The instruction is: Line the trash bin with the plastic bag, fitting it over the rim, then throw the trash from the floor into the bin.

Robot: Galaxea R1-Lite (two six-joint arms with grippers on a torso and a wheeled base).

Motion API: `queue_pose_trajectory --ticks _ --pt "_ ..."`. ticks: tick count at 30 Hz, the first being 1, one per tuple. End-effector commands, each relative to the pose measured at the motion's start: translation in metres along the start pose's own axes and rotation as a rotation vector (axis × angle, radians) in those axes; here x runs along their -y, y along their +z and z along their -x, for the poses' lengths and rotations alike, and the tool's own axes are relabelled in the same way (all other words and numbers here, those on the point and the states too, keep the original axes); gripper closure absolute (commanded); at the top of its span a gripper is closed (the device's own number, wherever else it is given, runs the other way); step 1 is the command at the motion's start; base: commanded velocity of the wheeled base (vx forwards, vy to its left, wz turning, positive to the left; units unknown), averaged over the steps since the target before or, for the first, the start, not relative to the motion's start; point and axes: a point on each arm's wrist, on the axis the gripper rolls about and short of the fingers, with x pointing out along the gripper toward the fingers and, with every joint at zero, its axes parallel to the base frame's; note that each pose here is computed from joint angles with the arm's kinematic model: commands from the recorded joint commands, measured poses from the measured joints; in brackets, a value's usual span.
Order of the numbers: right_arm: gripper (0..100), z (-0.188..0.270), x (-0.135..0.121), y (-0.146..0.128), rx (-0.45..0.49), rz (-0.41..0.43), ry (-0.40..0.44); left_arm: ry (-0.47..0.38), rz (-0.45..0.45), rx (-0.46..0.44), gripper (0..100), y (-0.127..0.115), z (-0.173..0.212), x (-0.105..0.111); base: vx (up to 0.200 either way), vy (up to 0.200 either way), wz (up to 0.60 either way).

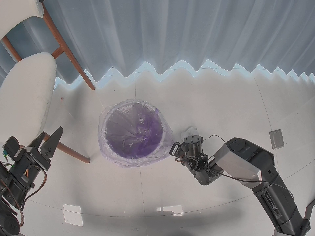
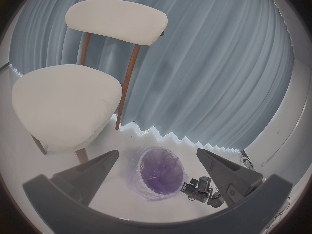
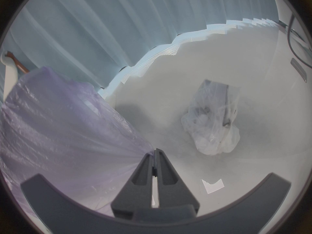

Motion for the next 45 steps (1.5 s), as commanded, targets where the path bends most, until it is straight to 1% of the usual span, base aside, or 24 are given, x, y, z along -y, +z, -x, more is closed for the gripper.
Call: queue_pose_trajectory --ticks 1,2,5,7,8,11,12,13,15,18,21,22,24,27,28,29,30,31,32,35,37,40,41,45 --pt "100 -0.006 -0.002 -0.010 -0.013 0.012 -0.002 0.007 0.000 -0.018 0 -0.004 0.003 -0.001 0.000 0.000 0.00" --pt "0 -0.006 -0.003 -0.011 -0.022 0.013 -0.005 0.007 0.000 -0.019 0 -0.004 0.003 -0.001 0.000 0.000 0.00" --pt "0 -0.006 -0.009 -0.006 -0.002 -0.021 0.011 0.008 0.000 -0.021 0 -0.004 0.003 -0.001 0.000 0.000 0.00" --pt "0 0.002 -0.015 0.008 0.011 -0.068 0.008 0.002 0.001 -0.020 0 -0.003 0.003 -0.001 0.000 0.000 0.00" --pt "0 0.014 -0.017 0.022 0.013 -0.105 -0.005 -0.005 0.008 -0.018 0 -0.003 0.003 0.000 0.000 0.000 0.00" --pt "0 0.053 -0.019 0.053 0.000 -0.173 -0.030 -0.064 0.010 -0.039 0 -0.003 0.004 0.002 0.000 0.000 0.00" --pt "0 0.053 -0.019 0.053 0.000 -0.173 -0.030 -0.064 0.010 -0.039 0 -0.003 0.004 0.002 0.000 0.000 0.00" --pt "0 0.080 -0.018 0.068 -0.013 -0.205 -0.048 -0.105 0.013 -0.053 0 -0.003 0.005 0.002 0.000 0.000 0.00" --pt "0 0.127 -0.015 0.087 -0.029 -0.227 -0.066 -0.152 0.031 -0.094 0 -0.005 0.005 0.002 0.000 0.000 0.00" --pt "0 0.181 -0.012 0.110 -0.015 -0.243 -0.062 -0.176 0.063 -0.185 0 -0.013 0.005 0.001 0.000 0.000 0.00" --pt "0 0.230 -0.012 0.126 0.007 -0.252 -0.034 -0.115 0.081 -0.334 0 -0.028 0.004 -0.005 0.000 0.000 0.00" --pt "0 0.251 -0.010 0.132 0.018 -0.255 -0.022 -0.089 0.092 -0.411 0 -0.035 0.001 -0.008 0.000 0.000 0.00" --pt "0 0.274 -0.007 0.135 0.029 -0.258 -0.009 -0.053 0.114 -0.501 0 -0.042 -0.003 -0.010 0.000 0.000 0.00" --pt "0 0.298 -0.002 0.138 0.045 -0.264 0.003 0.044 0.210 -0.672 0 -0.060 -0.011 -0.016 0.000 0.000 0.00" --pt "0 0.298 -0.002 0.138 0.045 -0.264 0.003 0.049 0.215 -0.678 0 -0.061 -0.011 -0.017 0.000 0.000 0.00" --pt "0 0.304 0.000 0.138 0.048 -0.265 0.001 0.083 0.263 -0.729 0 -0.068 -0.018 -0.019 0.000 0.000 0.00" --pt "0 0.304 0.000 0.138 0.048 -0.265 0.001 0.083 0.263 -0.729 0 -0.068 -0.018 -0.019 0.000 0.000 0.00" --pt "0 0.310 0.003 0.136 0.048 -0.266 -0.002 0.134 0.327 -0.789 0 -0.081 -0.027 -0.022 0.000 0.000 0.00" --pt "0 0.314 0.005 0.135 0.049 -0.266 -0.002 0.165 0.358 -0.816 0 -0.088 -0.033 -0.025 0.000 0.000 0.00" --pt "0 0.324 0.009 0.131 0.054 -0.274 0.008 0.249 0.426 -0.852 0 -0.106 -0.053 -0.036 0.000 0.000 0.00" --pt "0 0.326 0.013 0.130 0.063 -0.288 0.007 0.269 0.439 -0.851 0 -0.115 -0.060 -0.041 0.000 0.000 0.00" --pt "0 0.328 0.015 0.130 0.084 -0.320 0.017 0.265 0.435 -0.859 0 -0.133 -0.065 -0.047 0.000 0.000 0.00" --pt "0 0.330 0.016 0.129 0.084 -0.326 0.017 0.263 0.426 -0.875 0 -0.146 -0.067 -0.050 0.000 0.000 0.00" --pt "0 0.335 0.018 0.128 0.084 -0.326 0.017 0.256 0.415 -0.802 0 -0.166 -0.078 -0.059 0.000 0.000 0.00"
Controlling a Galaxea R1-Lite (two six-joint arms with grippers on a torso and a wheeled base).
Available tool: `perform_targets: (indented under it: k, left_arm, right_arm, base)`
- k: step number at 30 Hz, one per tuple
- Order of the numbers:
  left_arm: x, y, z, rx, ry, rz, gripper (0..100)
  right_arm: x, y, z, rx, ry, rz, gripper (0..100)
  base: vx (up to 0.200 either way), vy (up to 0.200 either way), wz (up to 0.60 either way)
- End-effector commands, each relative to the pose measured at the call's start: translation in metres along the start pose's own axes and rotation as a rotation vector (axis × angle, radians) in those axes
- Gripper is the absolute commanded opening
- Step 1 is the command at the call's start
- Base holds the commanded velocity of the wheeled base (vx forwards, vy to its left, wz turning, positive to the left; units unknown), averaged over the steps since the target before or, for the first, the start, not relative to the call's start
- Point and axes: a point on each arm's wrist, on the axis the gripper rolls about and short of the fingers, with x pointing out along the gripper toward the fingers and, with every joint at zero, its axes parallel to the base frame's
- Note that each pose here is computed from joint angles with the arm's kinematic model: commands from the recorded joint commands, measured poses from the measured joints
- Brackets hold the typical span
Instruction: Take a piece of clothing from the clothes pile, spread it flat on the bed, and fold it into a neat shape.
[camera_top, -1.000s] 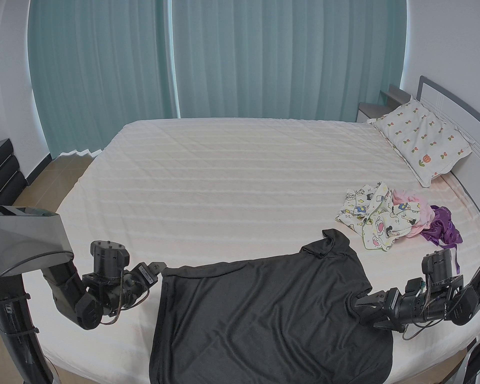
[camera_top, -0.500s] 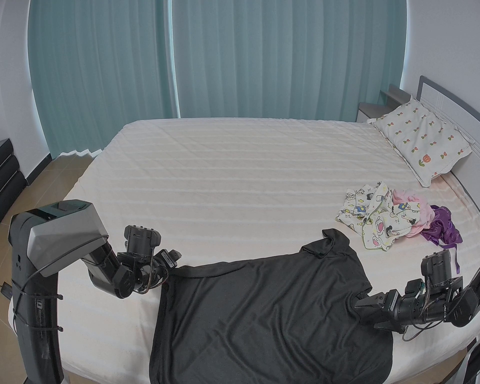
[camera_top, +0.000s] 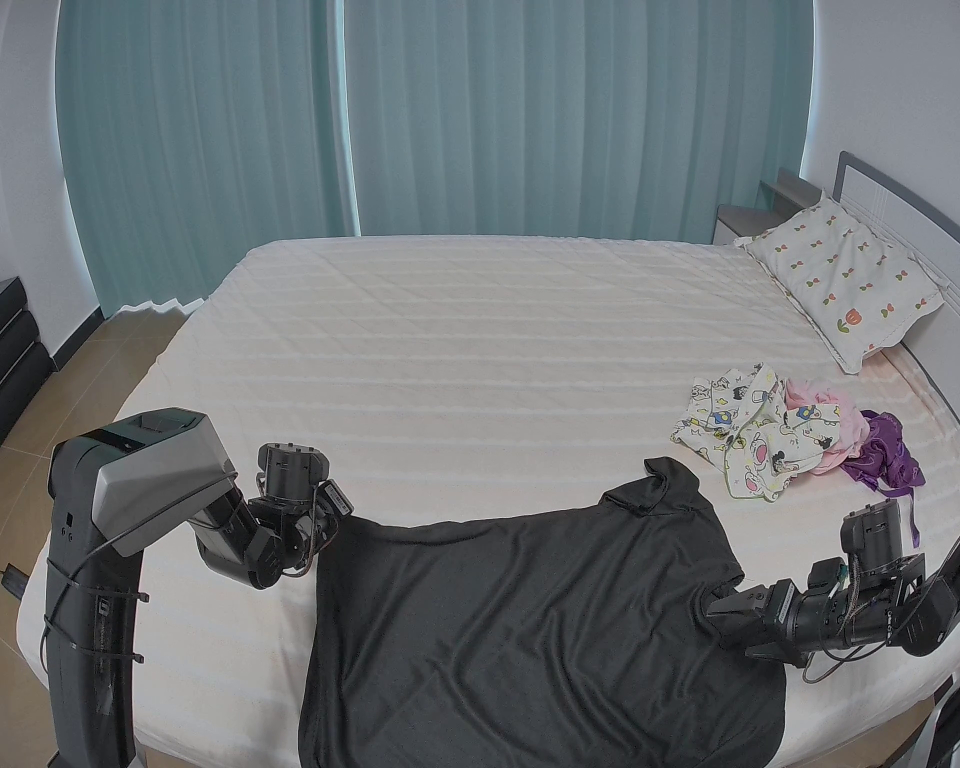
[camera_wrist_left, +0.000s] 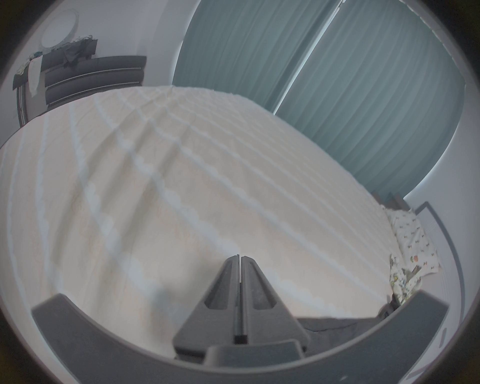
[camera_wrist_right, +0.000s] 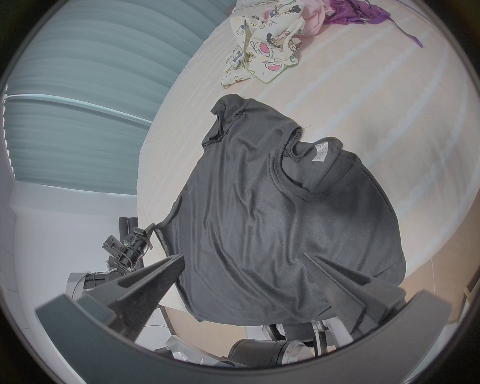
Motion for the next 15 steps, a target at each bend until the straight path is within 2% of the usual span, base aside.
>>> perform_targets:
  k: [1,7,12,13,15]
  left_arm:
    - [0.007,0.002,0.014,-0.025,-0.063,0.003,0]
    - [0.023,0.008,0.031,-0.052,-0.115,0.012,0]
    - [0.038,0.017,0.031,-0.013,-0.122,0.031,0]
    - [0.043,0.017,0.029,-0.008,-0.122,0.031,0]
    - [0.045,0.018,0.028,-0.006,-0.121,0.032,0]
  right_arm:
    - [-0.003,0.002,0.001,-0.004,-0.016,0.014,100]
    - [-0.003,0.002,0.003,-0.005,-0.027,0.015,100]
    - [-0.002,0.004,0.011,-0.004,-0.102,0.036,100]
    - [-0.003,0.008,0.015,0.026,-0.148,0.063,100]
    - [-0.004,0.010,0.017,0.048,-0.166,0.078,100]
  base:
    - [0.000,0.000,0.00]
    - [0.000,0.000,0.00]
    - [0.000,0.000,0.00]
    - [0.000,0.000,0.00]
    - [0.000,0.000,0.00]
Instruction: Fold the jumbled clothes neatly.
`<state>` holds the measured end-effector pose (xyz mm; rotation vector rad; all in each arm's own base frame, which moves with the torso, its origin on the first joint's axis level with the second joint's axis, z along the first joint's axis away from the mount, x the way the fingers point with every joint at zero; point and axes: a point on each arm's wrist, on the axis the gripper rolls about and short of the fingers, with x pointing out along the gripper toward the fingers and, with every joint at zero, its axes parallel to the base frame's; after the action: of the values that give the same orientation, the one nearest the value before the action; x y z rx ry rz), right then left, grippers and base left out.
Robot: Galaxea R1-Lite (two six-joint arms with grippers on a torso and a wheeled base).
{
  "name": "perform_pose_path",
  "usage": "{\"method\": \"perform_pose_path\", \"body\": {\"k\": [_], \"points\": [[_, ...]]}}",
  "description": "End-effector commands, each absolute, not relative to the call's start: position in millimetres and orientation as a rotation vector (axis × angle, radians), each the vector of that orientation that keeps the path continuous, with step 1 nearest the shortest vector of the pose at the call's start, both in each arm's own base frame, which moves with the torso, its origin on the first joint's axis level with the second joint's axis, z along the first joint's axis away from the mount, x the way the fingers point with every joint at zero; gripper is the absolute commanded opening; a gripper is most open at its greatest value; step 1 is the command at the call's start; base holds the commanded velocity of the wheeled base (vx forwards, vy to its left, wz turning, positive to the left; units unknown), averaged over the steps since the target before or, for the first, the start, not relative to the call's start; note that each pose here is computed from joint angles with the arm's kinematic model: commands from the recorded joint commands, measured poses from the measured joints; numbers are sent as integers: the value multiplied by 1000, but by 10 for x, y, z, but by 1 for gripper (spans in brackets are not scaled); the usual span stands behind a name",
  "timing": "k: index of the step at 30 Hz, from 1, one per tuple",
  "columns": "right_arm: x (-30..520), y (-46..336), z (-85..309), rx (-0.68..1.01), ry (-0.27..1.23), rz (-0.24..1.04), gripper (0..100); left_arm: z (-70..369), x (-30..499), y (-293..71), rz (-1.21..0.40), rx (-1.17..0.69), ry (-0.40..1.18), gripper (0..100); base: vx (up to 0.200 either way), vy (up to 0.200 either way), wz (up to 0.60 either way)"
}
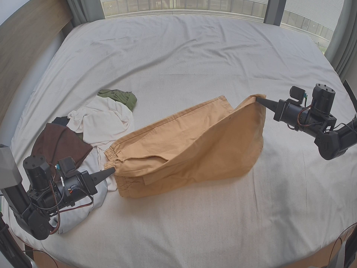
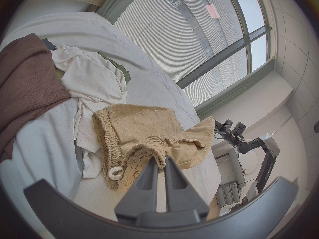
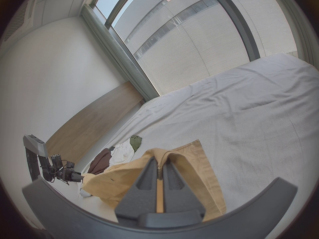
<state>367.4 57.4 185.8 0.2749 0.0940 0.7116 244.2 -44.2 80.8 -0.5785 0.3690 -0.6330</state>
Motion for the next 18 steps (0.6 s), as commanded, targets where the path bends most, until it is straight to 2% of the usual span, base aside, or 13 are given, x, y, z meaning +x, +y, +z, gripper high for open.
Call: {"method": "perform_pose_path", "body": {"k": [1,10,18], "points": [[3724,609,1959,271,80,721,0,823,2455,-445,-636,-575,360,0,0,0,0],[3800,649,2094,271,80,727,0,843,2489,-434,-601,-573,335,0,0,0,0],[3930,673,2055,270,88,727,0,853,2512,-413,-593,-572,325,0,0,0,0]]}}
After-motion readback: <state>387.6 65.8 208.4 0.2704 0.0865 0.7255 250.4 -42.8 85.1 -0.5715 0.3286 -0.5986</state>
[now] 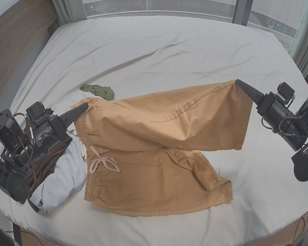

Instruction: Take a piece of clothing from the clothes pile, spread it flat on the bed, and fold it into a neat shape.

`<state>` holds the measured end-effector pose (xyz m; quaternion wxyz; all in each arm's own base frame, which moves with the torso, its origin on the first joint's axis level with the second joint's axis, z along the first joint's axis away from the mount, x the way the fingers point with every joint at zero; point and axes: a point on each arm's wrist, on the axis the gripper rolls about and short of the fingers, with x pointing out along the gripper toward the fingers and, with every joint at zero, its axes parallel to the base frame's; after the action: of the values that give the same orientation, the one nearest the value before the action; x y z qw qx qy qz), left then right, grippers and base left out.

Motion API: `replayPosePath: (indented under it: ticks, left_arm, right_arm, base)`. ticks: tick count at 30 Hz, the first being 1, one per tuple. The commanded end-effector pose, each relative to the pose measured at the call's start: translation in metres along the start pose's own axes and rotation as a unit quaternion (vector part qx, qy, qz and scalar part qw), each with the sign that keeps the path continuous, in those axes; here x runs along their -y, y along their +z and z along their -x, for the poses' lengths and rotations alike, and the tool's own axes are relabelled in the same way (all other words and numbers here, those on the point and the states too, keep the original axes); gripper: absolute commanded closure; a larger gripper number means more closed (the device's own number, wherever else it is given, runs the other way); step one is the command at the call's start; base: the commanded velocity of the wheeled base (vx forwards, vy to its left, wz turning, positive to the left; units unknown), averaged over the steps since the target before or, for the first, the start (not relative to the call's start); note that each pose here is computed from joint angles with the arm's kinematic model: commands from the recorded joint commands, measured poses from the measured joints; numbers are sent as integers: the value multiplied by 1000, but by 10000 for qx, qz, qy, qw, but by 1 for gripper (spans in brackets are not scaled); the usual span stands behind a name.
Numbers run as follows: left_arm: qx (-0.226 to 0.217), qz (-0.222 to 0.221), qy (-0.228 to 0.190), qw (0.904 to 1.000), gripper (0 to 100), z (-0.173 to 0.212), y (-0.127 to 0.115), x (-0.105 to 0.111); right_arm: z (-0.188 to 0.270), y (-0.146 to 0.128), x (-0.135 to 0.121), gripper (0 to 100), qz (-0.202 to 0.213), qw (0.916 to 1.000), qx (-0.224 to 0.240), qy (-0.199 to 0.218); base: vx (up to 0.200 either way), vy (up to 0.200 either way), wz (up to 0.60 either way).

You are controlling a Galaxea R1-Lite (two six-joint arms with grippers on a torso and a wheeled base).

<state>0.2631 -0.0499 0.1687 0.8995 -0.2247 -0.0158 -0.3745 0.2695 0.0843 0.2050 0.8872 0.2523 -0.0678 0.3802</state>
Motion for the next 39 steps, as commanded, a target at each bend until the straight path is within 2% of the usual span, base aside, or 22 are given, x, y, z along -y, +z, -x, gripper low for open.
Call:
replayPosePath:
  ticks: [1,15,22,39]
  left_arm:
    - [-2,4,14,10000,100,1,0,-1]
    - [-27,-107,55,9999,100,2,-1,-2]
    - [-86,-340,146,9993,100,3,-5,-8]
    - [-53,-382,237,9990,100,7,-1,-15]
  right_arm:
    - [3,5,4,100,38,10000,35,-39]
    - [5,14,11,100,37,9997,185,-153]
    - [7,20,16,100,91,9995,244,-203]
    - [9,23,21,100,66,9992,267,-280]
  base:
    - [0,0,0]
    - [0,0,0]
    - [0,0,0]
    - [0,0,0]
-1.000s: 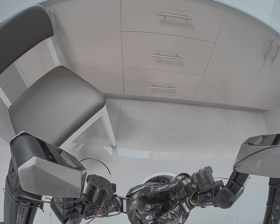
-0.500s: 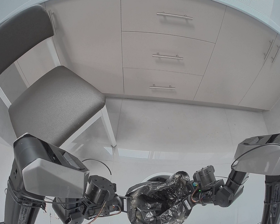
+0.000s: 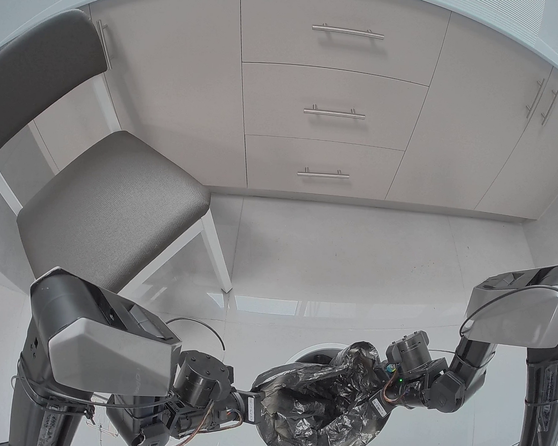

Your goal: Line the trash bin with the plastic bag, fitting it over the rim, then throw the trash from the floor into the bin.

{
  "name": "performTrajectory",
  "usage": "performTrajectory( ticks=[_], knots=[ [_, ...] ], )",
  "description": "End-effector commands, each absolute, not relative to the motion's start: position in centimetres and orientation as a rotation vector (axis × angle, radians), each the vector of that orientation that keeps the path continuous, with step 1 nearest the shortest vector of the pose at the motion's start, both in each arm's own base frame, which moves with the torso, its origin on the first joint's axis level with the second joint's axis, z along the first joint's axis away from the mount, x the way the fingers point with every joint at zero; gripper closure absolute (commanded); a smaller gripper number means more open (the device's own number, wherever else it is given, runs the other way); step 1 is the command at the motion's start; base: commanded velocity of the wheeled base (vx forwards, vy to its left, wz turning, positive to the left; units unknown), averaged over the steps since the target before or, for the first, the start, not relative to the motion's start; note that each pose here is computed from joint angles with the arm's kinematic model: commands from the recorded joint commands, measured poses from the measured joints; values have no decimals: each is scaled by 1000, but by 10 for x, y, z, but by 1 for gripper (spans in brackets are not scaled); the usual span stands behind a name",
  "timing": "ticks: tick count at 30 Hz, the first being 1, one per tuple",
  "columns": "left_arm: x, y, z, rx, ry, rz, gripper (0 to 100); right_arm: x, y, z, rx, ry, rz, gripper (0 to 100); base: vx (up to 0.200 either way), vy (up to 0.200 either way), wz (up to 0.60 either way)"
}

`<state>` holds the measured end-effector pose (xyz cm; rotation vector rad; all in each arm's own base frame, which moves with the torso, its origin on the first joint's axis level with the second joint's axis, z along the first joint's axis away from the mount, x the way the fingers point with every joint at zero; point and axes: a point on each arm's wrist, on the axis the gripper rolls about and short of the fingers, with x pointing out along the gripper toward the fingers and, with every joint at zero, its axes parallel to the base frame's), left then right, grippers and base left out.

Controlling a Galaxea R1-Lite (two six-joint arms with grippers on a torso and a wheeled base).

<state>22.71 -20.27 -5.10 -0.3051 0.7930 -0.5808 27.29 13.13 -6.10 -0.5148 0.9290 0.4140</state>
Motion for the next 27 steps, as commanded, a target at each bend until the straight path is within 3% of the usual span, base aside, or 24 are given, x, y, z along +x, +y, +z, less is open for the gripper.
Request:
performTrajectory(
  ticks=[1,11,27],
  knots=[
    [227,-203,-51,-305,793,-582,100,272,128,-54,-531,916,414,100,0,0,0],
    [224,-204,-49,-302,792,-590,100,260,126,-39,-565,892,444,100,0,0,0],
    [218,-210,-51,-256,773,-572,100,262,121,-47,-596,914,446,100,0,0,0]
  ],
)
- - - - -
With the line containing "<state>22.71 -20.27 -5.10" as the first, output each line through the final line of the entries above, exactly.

<state>22.71 -20.27 -5.10 -0.3051 0.7930 -0.5808 27.29 13.13 -6.10 -0.5148 0.9290 0.4140</state>
Motion for the next 27 steps, as commanded, a target at each bend until the straight path is within 3% of the usual span, base aside, or 24 are given, x, y, z along +x, +y, +z, less is open for the gripper.
Request:
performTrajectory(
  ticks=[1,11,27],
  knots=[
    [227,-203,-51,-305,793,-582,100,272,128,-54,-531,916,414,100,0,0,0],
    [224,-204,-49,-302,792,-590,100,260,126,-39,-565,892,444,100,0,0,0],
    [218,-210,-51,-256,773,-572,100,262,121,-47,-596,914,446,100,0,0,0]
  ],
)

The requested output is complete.